WORK REQUEST -
From the first line to the last, restate the data exactly, leaving out the images.
======== RECORDED INFORMATION ========
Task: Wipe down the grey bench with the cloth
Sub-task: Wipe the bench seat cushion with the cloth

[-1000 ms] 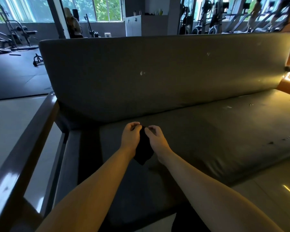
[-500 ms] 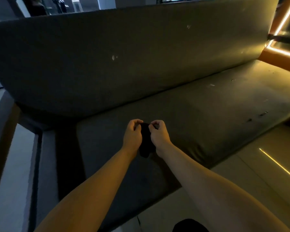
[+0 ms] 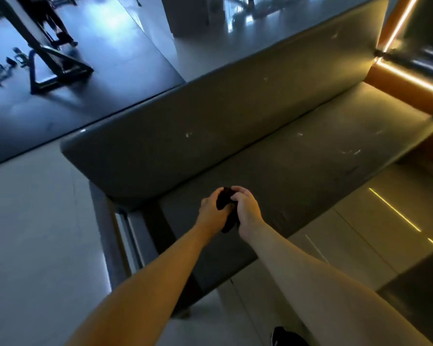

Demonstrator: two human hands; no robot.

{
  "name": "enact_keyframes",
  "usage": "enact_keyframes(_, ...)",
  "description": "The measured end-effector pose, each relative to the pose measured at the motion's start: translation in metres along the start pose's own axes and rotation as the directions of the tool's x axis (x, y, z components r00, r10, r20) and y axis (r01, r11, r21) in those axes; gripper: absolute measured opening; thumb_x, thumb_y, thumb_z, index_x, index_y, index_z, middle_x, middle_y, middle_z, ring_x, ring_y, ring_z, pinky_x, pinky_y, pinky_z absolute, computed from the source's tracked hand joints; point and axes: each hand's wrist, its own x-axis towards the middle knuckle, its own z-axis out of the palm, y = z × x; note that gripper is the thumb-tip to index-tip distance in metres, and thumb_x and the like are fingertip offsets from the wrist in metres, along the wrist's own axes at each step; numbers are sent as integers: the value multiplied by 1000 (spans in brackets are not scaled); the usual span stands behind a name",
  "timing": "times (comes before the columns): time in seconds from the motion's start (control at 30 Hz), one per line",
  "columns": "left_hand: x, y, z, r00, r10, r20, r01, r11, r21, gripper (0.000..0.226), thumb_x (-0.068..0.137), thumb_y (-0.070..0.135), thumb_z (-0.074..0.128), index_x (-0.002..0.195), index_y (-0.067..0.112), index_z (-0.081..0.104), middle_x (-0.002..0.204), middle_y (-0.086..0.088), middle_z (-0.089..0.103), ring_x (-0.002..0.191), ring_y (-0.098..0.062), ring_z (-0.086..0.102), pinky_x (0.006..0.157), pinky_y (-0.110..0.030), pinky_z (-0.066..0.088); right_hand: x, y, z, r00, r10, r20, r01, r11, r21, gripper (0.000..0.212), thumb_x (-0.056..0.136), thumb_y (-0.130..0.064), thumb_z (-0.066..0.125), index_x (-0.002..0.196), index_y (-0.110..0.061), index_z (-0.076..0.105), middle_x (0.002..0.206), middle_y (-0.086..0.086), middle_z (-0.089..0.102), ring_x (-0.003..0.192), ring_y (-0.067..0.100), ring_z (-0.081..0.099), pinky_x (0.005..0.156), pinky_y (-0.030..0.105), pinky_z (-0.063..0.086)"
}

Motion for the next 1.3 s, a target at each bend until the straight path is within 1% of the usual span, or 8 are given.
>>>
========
RESPONSE TO THE TASK -
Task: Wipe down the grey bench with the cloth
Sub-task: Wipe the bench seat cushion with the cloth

[-1000 ms] 
[-500 ms] 
[+0 ms] 

Demonstrator: two human hands; no robot.

{
  "name": "enact_keyframes",
  "usage": "enact_keyframes(_, ...)",
  "description": "The measured end-effector pose, each relative to the pose measured at the motion's start: translation in metres along the start pose's own axes and rotation as the directions of the tool's x axis (x, y, z components r00, r10, r20) and y axis (r01, r11, r21) in those axes; gripper: absolute measured opening; thumb_x, thumb_y, thumb_z, index_x, index_y, index_z, middle_x, middle_y, middle_z, ring_x, ring_y, ring_z, pinky_x, pinky_y, pinky_z absolute, computed from the source's tracked hand joints; point and axes: each hand's wrist, its own x-axis towards the middle knuckle, its own z-axis out of the palm, y = z × x; note that gripper is the thumb-tip to index-tip distance in metres, and thumb_x and the like are fingertip offsets from the wrist in metres, along the wrist's own axes at each step; numbers are sent as integers: the value multiplied by 1000 (spans in brackets are not scaled); the usual span stands behind a name",
  "timing": "times (comes before the columns): time in seconds from the motion's start (control at 30 Hz), one per line",
  "columns": "left_hand: x, y, z, r00, r10, r20, r01, r11, r21, gripper (0.000..0.226), thumb_x (-0.068..0.137), thumb_y (-0.070..0.135), thumb_z (-0.074..0.128), index_x (-0.002..0.195), index_y (-0.067..0.112), index_z (-0.081..0.104), middle_x (-0.002..0.204), middle_y (-0.086..0.088), middle_z (-0.089..0.103), ring_x (-0.002..0.191), ring_y (-0.098..0.062), ring_z (-0.086..0.102), pinky_x (0.006..0.157), pinky_y (-0.110..0.030), pinky_z (-0.066..0.088); right_hand: x, y, z, r00, r10, r20, r01, r11, r21, gripper (0.000..0.212), thumb_x (-0.056..0.136), thumb_y (-0.130..0.064), thumb_z (-0.066..0.125), index_x (-0.002..0.196), index_y (-0.110..0.061), index_z (-0.076..0.105), middle_x (0.002..0.206), middle_y (-0.086..0.086), middle_z (-0.089..0.102), ring_x (-0.003..0.192), ring_y (-0.067..0.100), ring_z (-0.081..0.099), pinky_x (0.005..0.156), pinky_y (-0.030..0.105), pinky_z (-0.063..0.086)"
}

Motion for the next 1.3 s, a target at each bend until the straight path is within 1% of the usual span, or 8 are given.
>>>

No further answer is needed.